### The data
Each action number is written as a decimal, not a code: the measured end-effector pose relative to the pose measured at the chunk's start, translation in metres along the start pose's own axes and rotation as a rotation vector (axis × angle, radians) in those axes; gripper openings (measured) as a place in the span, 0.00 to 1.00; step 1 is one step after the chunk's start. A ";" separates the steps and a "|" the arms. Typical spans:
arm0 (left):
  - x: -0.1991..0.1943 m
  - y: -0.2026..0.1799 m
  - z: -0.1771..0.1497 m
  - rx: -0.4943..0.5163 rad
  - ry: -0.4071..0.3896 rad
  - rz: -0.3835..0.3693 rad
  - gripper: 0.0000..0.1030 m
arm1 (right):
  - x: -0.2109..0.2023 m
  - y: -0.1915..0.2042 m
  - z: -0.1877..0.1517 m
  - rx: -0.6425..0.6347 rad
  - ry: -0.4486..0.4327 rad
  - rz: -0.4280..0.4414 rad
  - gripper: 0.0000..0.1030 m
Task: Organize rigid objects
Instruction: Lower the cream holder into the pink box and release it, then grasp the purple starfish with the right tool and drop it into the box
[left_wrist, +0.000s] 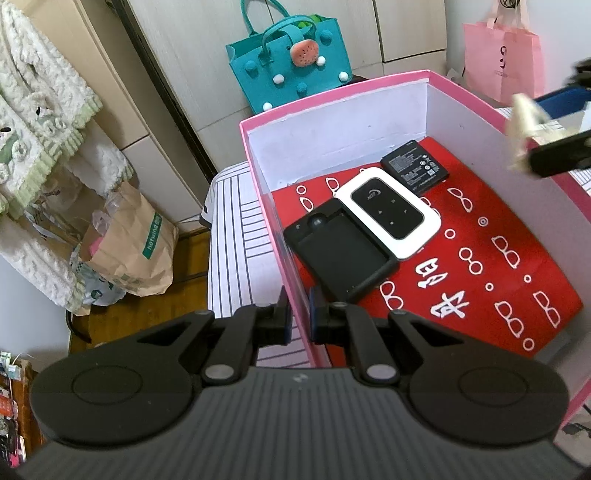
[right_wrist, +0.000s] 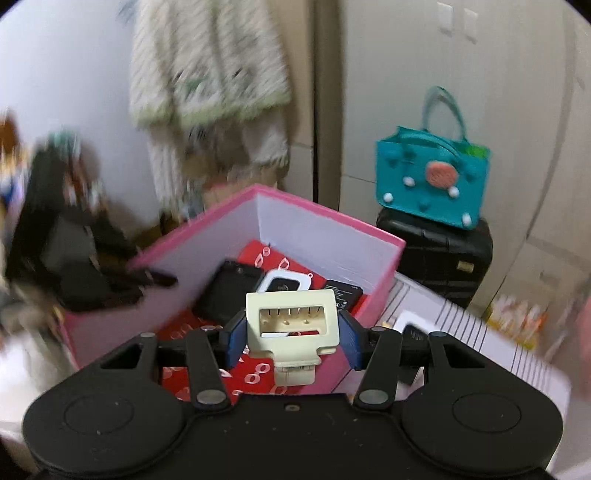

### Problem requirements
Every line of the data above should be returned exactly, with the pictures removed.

### Solution
Each action number is written as a decimal, not a code: the measured end-effector pose relative to the pose measured at the chunk's start, translation in metres along the start pose's own axes and rotation as a rotation vector (axis × angle, radians) in those axes; gripper openings (measured) as a place in the span, 0.00 to 1.00; step 1 is one step after the chunk's start. A ";" separates the steps and a "|" the arms. Typical spans:
arm0 (left):
  - x: -0.1991..0.1943 m
  - y: -0.2026..0.1799 m
  - z: -0.1771..0.1497 m
  - rx: -0.4943..0.5163 rad
  - ry: -0.4071..0.3896 rad
  - rz: -0.3835..0.3693 rad
  - gripper: 0.0000..0.1030 m
arm1 (right):
  - x: -0.2109..0.2023 m
  - y: -0.1915..0.2042 m
  - z: -0.1877..0.1517 m
  - rx: -0.6425..0.6347 rad
  - ry: -0.4486..0.4327 rad
  - rz: -0.4280..0.4414 rad
  - gripper: 0.0000..0.1030 m
Task: Organize rigid objects
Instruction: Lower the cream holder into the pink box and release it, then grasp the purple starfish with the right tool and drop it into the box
[left_wrist, +0.000s] 
[right_wrist, +0.000s] 

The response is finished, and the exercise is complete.